[EM] Why I think IRV isn't a serious alternative 2
James Gilmour
jgilmour at globalnet.co.uk
Thu Dec 25 14:42:35 PST 2008
Abd ul-Rahman Lomax > Sent: Thursday, December 25, 2008 8:01 PM
> At 09:05 AM 12/25/2008, James Gilmour wrote:
> >My personal view is that runoff is not desirable and would be an
> >unnecessary and unwanted expense. I know runoff voting systems are
> >used in some other countries, but they are not used at all in the UK.
>
> They are used in places with strong multiparty systems. The UK is a
> two-party system.
This statement is quite simply wrong. Two parties may (unfairly) dominate the scene at Westminster (UK Parliament), but at the last
general election those two parties received only 68% of the total vote.
For details see:
http://www.jamesgilmour.f2s.com/Percentage-Votes-for-Two-Largest-Parties-UK-GEs-1945-2005.pdf
or
http://www.jamesgilmour.org.uk/Percentage-Votes-for-Two-Largest-Parties-UK-GEs-1945-2005.pdf
In Scotland we have a four-party system (previously three-party) and we don't use any form run-off for any of our public elections.

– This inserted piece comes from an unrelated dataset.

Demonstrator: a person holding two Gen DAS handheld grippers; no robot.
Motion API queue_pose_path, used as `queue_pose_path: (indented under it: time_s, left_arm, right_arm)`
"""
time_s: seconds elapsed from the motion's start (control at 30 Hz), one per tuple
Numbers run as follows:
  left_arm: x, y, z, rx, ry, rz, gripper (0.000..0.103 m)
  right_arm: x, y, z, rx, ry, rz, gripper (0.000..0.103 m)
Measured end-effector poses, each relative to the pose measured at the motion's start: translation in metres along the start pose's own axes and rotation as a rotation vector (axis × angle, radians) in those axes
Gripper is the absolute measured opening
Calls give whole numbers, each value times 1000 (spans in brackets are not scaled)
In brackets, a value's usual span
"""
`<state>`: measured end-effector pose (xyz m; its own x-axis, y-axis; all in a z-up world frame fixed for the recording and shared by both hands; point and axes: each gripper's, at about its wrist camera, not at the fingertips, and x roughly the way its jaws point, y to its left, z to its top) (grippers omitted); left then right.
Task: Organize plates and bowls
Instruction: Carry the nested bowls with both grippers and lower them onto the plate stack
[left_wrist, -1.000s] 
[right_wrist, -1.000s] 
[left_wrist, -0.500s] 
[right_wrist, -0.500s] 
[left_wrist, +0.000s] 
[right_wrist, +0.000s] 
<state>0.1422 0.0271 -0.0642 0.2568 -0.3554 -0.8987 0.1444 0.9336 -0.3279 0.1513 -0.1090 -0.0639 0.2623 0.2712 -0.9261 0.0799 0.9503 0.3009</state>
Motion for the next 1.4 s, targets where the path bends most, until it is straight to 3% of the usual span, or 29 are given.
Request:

> I am satisfied that there are perfectly adequate "vote once" systems
> >available for all public elections, both single-office elections and
> >assembly elections.
>
> If they are good for public elections, why are they *never* used for
> smaller organizations where repeated ballot is easy? Wouldn't
> it save time?
In the UK the "smaller organisations" that have moved on from FPTP would nearly all use the Alternative Vote = IRV. I am not aware
of any in the UK that would use any form of run-off.